■ PROMPT ■
Look through the records that follow. Copy every line containing the word "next".
SUPPLIED INFORMATION: Begin
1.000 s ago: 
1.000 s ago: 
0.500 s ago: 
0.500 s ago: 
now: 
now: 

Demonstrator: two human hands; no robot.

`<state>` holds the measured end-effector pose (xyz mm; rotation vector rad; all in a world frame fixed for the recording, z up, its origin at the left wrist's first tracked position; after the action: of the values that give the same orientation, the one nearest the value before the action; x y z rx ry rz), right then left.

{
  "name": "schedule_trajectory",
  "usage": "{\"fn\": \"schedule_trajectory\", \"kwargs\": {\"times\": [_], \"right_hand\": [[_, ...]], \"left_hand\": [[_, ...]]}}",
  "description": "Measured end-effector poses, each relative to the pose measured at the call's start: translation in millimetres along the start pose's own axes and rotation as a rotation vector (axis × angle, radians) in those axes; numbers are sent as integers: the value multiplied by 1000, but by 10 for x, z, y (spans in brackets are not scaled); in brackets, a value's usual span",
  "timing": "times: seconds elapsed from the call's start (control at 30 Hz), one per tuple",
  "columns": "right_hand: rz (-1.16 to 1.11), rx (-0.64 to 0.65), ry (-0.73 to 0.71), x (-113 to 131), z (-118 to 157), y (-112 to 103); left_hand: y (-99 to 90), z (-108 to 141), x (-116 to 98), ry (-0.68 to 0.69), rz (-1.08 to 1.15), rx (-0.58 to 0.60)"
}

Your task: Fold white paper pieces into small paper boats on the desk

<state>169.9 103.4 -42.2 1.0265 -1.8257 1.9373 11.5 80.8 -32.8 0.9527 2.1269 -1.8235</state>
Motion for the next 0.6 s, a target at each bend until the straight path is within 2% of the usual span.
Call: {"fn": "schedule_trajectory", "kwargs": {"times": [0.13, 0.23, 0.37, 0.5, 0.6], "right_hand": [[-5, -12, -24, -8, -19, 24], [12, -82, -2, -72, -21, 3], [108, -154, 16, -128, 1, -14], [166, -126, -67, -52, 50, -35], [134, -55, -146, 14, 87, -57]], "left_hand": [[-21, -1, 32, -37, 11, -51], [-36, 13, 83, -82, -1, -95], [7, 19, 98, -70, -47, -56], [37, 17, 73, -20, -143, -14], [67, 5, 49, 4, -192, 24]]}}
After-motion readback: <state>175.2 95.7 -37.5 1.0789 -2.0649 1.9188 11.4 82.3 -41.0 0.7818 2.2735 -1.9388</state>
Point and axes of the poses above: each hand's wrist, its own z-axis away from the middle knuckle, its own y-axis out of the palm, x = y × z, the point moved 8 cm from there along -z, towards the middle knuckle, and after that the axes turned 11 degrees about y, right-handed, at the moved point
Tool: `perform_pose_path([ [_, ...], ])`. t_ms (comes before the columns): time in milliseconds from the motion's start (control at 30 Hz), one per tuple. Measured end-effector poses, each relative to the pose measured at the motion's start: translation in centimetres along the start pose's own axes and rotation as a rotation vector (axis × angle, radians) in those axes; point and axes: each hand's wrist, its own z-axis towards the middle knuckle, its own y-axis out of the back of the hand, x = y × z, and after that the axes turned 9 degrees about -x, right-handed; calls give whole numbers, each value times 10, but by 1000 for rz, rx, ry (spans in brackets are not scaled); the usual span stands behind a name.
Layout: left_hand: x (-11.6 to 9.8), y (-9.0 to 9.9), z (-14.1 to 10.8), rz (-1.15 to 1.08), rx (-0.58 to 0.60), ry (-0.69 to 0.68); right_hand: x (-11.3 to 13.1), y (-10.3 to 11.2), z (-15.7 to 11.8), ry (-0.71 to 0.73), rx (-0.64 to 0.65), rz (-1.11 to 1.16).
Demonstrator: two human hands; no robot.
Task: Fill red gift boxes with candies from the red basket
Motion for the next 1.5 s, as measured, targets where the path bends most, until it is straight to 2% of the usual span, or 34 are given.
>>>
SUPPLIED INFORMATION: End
■ THE ANSWER ■
Motion for the next 0.6 s, a target at each bend until the straight path is within 2% of the usual span.
Motion for the next 1.5 s, as measured, targets where the path bends most, until it is straight to 2% of the usual span, or 34 are given.

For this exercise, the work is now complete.